McKesson, based in Irving, Texas, said earlier this month that it had recorded a charge of $8.1 billion to cover its settlement payments, but that the amount would be reduced by $1.4 billion after tax deductions. AmerisourceBergen, based in Chesterbrook, Pa., said in a November financial filing that its planned $6.6 billion settlement payment would be offset by about $1.1 billion in tax benefits.

McKesson didn't respond to a request for comment. An AmerisourceBergen spokeswoman declined to comment beyond what was in the company's financial statements.

Johnson & Johnson said in a regulatory filing that it expects to pay about $5 billion for its part of the settlement at an effective tax rate of 21.4%, which would result in a $1 billion deduction. A spokesman declined to comment beyond what was stated in the company's filings.

The Washington Post earlier reported the potential tax deductions related to the opioid settlement.

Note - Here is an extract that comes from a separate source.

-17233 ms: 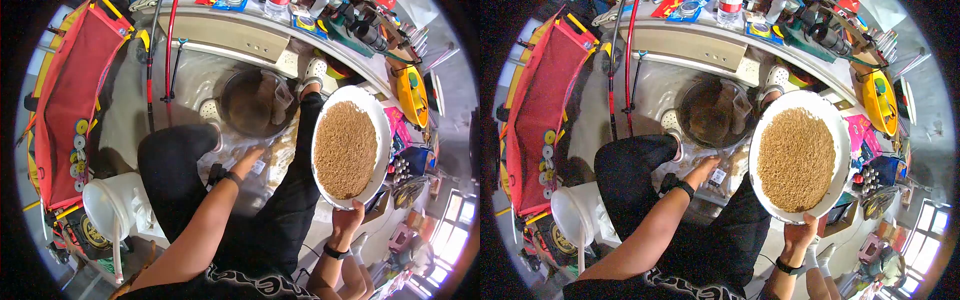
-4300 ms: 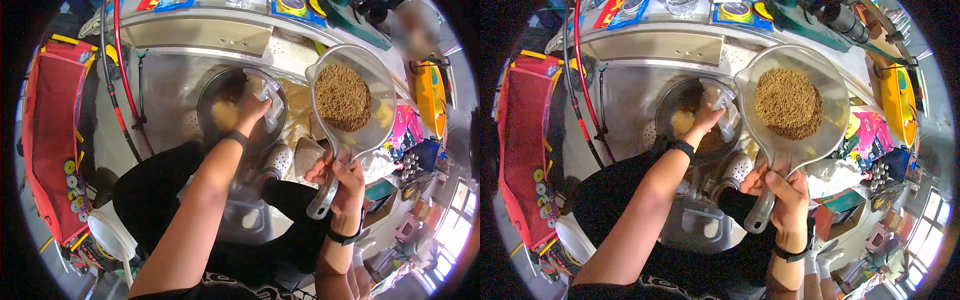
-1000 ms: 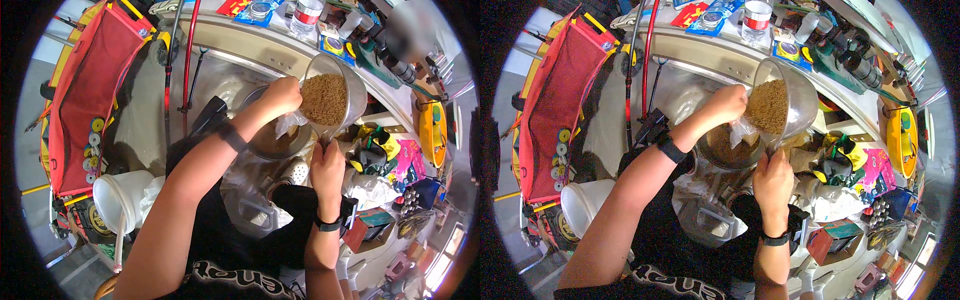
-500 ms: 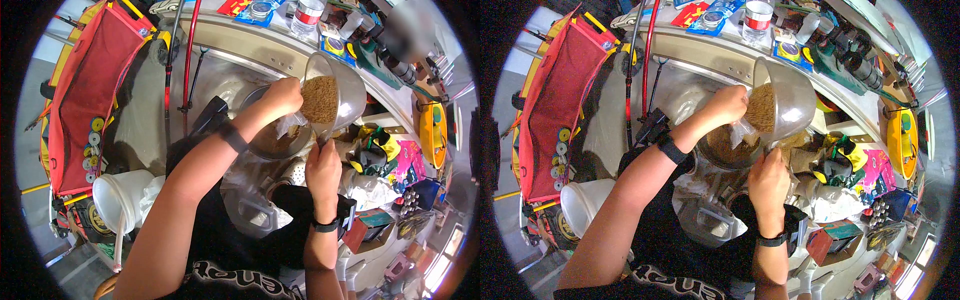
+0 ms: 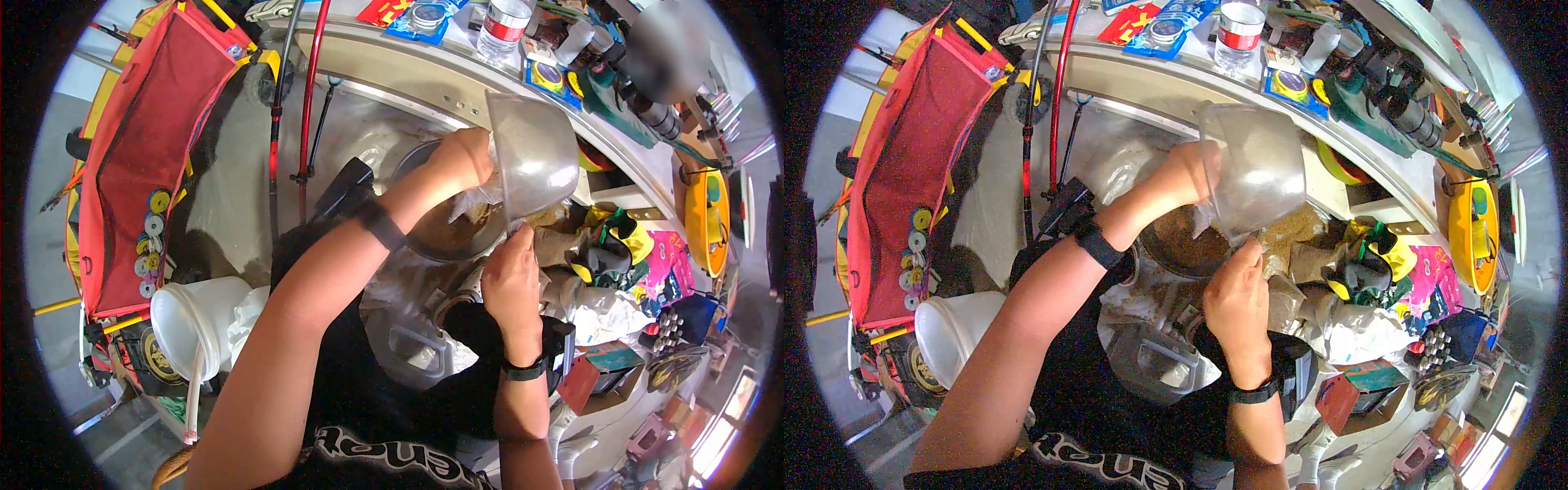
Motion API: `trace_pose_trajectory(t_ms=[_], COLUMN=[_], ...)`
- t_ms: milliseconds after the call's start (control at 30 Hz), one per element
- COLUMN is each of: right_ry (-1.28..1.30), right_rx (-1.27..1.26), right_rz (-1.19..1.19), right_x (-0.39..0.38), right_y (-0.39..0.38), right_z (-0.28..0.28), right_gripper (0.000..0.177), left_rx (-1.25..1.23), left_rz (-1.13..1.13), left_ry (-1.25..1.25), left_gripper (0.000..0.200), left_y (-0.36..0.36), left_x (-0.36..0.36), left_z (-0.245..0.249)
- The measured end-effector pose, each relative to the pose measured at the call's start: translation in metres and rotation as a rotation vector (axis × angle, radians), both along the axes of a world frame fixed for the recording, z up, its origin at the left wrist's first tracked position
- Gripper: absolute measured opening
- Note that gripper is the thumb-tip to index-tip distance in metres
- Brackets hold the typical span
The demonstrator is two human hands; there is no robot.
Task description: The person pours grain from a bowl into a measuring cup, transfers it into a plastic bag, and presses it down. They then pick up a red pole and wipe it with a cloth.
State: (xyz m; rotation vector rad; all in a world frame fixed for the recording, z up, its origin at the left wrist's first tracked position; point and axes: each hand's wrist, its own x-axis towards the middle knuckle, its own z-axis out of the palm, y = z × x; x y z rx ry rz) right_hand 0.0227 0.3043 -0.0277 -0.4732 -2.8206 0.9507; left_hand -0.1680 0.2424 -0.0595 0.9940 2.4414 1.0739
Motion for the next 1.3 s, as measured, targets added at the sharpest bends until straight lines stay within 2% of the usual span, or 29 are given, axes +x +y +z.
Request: trace_pose_trajectory(t_ms=[67,100,167,200,267,300,333,433,467,533,600,700,800,900,1067,1167,1267,1300], right_ry=[0.07,0.069,0.042,0.041,0.107,0.231,0.197,0.248,0.264,0.389,0.439,0.493,0.506,0.517,0.543,0.54,0.513,0.513], right_rx=[0.022,0.023,-0.104,-0.104,-0.301,-0.313,-0.323,-0.687,-0.854,-0.949,-0.961,-0.952,-0.946,-0.961,-0.976,-0.993,-0.986,-0.987], right_rz=[0.016,0.016,-0.025,-0.027,-0.071,-0.072,-0.11,-0.354,-0.401,-0.443,-0.503,-0.57,-0.586,-0.599,-0.624,-0.626,-0.656,-0.662], right_x=[0.001,0.001,0.0,0.0,-0.003,-0.004,-0.001,-0.004,-0.004,-0.005,-0.006,-0.006,-0.004,-0.001,0.002,0.004,0.002,0.001], right_y=[0.001,0.002,0.005,0.007,0.013,0.018,0.025,0.031,0.035,0.045,0.046,0.049,0.054,0.056,0.06,0.064,0.067,0.067], right_z=[-0.003,-0.005,-0.007,-0.005,-0.001,-0.01,-0.011,0.004,0.01,0.01,0.018,0.024,0.022,0.023,0.025,0.023,0.027,0.029], right_gripper=[0.03,0.03,0.028,0.028,0.025,0.024,0.027,0.027,0.022,0.017,0.017,0.018,0.019,0.02,0.022,0.024,0.015,0.015], left_rx=[0.065,0.066,-0.027,-0.027,-0.047,-0.044,-0.028,-0.009,-0.009,-0.012,-0.019,-0.025,-0.042,-0.126,-0.102,-0.174,0.077,0.082], left_rz=[0.021,0.021,0.089,0.087,0.114,0.111,0.096,0.085,0.094,0.087,0.078,-0.017,0.068,0.102,0.073,0.148,0.326,0.305], left_ry=[0.112,0.111,-0.052,-0.054,0.035,0.034,0.023,-0.014,-0.037,-0.088,-0.138,0.002,0.046,-0.116,-0.244,-0.548,-0.954,-0.949], left_gripper=[0.02,0.02,0.02,0.02,0.016,0.016,0.016,0.015,0.015,0.015,0.015,0.015,0.015,0.014,0.011,0.013,0.012,0.012], left_y=[0.006,0.004,-0.003,-0.003,-0.003,-0.005,-0.007,-0.009,-0.009,-0.009,-0.009,-0.008,-0.003,0.007,0.02,0.027,0.041,0.045], left_x=[-0.009,-0.007,0.0,0.0,-0.002,-0.002,-0.002,0.0,0.0,0.003,0.007,0.013,0.017,0.023,0.042,0.058,0.085,0.096], left_z=[-0.042,-0.033,-0.004,-0.005,-0.008,-0.005,-0.002,0.006,0.007,0.008,0.006,-0.011,-0.048,-0.077,-0.151,-0.205,-0.197,-0.21])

Drugmakers, distributors and pharmacies have been under pressure for years to take accountability for the nation's opioid crisis. More than 3,000 lawsuits have been filed by states, local municipalities, Native American tribes and others against industry players, alleging they contributed to the crisis through aggressive marketing of prescription painkillers and lax distribution practices.

The companies have pushed back on the allegations while engaging in talks to resolve the lawsuits. Cardinal, AmerisourceBergen, McKesson and Johnson & Johnson have been working to broker a deal with state attorneys general and local municipalities since late 2019.

The overall value of the deal rose last year to more than $26 billion, with the distributors' contributions to be paid over 18 years. No final agreement has been reached and the delay of court trials in New York, Ohio and West Virginia because of the pandemic has removed some sense of deadline pressure.

So far, the only nationwide opioid deal has been reached with the consulting firm McKinsey & Co., which agreed last week to pay nearly $600 million for its work advising drugmakers, including Purdue Pharma LP and Johnson & Johnson, on ways to boost sales.

While announcing the McKinsey deal, several state attorneys general said they hoped the firm's cooperation would serve as a model for others in negotiations.

"We want to get fair settlements now," Colorado Attorney General Phil Weiser said last week. "Others need to follow suit."

Mike Kaufmann, chief executive of Cardinal Health, declined to say in an interview Feb. 5 whether the lack of a global settlement so far is due to either industry or governments in particular. He said that Cardinal continues to have productive talks with states and attorneys for local governments and that Cardinal is "ready to be part of the solution." Mr. Kaufmann said, "It's complex so it's not for lack of trying on either side. Both sides want to get this to conclusion."

Kare Schultz, the chief executive of the generic drugmaker Teva Pharmaceutical Industries, said Wednesday in an interview that the McKinsey settlement was a positive development showing that states could have such widespread agreements in resolving an opioid-crisis legal dispute. Teva offered in 2019 to donate addiction-treatment drugs along with a smaller cash payment to resolve lawsuits filed against it.

Mr. Schultz said the inclusion of thousands of local governments in addition to states makes the drug industry's legal dispute more complicated in reaching a resolution, despite the progress made. "We probably need a firm trial date to really push everybody to sign on the dotted line," he said.

--Richard Rubin and Jared S. Hopkins contributed to this article.